CREATE PREDICTOR
Statement¶
Description¶
The CREATE PREDICTOR
statement is used to train a new model. The basic syntax for training a model is as follows:
Syntax¶
CREATE PREDICTOR mindsdb.[predictor_name]
FROM [integration_name]
(SELECT [column_name, ...] FROM [table_name])
PREDICT [target_column];
On execution, we get:
Query OK, 0 rows affected (x.xxx sec)
Where:
Expressions | Description |
---|---|
[predictor_name] |
Name of the model to be created |
[integration_name] |
is the name of the integration created via CREATE DATABASE or file upload |
(SELECT [column_name, ...] FROM [table_name]) |
SELECT statement for selecting the data to be used for training and validation |
PREDICT [target_column] |
where target_column is the column name of the target variable. |
Checking the status of the model
After you run the CREATE PREDICTOR
statement, you can check the status of the training model by selecting from the mindsdb.predictors
.
SELECT *
FROM mindsdb.predictors
WHERE name='[predictor_name]';
On execution, we get:
+------------------------+-----------------------------------+----------------------------------------+-----------------------+-------------+---------------+-----+-----------------+----------------+
|name |status |accuracy |predict |update_status|mindsdb_version|error|select_data_query|training_options|
+------------------------+-----------------------------------+----------------------------------------+-----------------------+-------------+---------------+-----+-----------------+----------------+
|predictor_name |generating or training or complete |number depending on the accuracy metric |column_to_be_predicted |up_to_date |22.7.5.0 | | | |
+------------------------+-----------------------------------+----------------------------------------+-----------------------+-------------+---------------+-----+-----------------+----------------+
Example¶
This example shows how you can train a Machine Learning model called home_rentals_model to predict the rental prices for real estate properties inside the dataset.

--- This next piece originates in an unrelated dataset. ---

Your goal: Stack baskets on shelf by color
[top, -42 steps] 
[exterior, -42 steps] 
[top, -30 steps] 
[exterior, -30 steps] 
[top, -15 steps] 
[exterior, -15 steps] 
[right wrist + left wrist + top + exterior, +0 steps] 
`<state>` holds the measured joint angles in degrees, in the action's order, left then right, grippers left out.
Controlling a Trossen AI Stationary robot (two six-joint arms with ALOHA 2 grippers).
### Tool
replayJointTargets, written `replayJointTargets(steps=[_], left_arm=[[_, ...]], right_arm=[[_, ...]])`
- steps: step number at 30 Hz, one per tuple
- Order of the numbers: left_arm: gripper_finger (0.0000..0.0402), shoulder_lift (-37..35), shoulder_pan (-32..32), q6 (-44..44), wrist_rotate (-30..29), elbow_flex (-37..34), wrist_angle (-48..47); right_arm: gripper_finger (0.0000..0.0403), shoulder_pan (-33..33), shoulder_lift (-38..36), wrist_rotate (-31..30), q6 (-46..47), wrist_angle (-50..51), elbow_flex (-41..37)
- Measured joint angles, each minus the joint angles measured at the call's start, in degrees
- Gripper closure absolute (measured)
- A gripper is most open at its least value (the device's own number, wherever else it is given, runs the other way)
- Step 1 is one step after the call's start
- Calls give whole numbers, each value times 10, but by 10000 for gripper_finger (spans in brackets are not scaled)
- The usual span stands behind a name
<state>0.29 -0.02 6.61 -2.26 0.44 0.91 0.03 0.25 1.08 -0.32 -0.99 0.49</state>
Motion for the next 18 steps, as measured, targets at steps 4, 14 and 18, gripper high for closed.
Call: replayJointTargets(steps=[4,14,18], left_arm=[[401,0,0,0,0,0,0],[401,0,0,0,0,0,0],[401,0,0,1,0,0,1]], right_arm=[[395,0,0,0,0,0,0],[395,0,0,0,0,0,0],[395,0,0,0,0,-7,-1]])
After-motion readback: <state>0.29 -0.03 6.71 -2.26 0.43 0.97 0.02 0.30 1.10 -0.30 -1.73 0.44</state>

CREATE PREDICTOR mindsdb.home_rentals_model
FROM db_integration
(SELECT * FROM house_rentals_data) AS rentals
PREDICT rental_price AS price;
On execution, we get:
Query OK, 0 rows affected (x.xxx sec)
To check the predictor status, query the mindsdb.predictors
table.
SELECT *
FROM mindsdb.predictors
WHERE name='home_rentals_model';
On execution, we get:
+--------------------+----------+--------------------+--------------+---------------+-----------------+-------+-------------------+------------------+
| name | status | accuracy | predict | update_status | mindsdb_version | error | select_data_query | training_options |
+--------------------+----------+--------------------+--------------+---------------+-----------------+-------+-------------------+------------------+
| home_rentals_model | complete | 0.9991920992432087 | rental_price | up_to_date | 22.5.1.0 | NULL | | |
+--------------------+----------+--------------------+--------------+---------------+-----------------+-------+-------------------+------------------+
... USING
Statement¶
... USING
Description¶
In MindsDB, the underlying AutoML models are based on Lightwood. This library generates models automatically based on the data and a declarative problem definition, but the default configuration can be overridden. The USING ...

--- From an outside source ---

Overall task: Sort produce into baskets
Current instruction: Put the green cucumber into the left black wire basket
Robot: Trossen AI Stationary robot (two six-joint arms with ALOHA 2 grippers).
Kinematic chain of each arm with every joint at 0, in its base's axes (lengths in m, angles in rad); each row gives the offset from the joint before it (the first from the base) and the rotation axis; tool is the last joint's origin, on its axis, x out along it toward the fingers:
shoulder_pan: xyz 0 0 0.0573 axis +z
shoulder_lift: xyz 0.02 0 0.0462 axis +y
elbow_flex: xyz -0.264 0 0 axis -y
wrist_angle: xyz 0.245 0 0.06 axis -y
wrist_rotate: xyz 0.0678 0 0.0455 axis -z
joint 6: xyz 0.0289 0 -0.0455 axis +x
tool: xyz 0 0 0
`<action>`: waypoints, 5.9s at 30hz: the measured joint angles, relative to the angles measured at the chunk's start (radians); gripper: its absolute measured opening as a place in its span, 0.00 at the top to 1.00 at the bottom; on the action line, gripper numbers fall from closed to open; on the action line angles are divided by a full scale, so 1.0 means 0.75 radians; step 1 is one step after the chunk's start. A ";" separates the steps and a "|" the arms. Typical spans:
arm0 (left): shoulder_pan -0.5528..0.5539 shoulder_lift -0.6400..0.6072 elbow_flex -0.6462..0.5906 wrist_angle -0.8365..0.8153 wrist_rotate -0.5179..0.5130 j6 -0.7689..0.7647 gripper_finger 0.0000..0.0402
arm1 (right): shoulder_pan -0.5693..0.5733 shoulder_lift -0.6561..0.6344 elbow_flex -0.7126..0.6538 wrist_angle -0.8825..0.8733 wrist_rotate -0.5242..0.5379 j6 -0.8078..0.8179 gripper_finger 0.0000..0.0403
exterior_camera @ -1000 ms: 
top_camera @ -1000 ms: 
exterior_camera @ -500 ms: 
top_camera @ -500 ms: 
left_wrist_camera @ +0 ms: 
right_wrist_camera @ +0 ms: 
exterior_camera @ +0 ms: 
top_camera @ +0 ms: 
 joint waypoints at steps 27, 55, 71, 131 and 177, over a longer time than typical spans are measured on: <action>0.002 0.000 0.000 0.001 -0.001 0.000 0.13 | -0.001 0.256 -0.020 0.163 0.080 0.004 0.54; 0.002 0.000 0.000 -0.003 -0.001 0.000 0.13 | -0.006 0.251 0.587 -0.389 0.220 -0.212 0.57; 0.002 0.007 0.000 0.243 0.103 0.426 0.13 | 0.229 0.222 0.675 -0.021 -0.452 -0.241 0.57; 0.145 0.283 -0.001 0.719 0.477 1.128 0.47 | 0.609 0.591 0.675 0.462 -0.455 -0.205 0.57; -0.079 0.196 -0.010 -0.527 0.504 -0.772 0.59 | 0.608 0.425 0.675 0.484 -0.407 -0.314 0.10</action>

statement provides the option to configure a model to be trained with specific options.
... USING
Statement Syntax¶
CREATE PREDICTOR mindsdb.[predictor_name]
FROM [integration_name]
(SELECT [column_name, ...] FROM [table_name])
PREDICT [target_column]
USING [parameter_key] = ['parameter_value'];
On execution, we get:
Query OK, 0 rows affected (x.xxx sec)
Where:
parameter key | Description |
---|---|
encoders |
Grants access to configure how each column is encoded.By default, the AutoML engine will try to get the best match for the data. To learn more about how encoders work and their options, go here. |
model |
Allows you to specify what type of Machine Learning algorithm to learn from the encoder data. To learn more about all the model options, go here. |
Other keys supported by lightwood in JsonAI | The most common usecases for configuring predictors will be listed and explained in the example below. To see all options available in detail, you should checkout the lightwood docs about JsonAI |
... USING encoders
Key¶
It grants access to configure how each column is encoded. To learn more about how encoders work and their options, go here.
...
USING encoders.[column_name].module='value';
By default, the AutoML engine will try to get the best match for the data.
... USING model
Key¶
It allows you to specify what type of Machine Learning algorithm to learn from the encoder data.
...
USING model.args='{"key": value}';
Module options:
Module | Description |
---|---|
BaseMixer | Base class for all mixers. |
LightGBM | This mixer configures and uses LightGBM for regression or classification tasks depending on the problem definition. |
LightGBMArray | This mixer is composed of several LightGBM mixers in regression mode aimed at time series forecasting tasks. |
NHitsMixer | Wrapper around a MQN-HITS deep learning model. |
Neural | The Neural mixer trains a fully connected dense network from concatenated encoded outputs of each of the features in the dataset to predicted the encoded output. |
ProphetMixer | This mixer is a wrapper around the popular time series library sktime. |
Regression | The Regression mixer inherits from scikit-learn’s Ridge class |
SkTime | This mixer is a wrapper around the popular time series library sktime. |
Unit | Special mixer that passes along whatever prediction is made by the target encoder without modifications. This is useful for single-column predictive scenarios that may involve complex and/or expensive encoders (e.g. free-form text classification with transformers). |
To learn more about all the model options, please refer to Lightwood's documentation here.
... USING
Example¶
We will use the home rentals dataset, specifying particular encoders for some of the columns and a LightGBM model.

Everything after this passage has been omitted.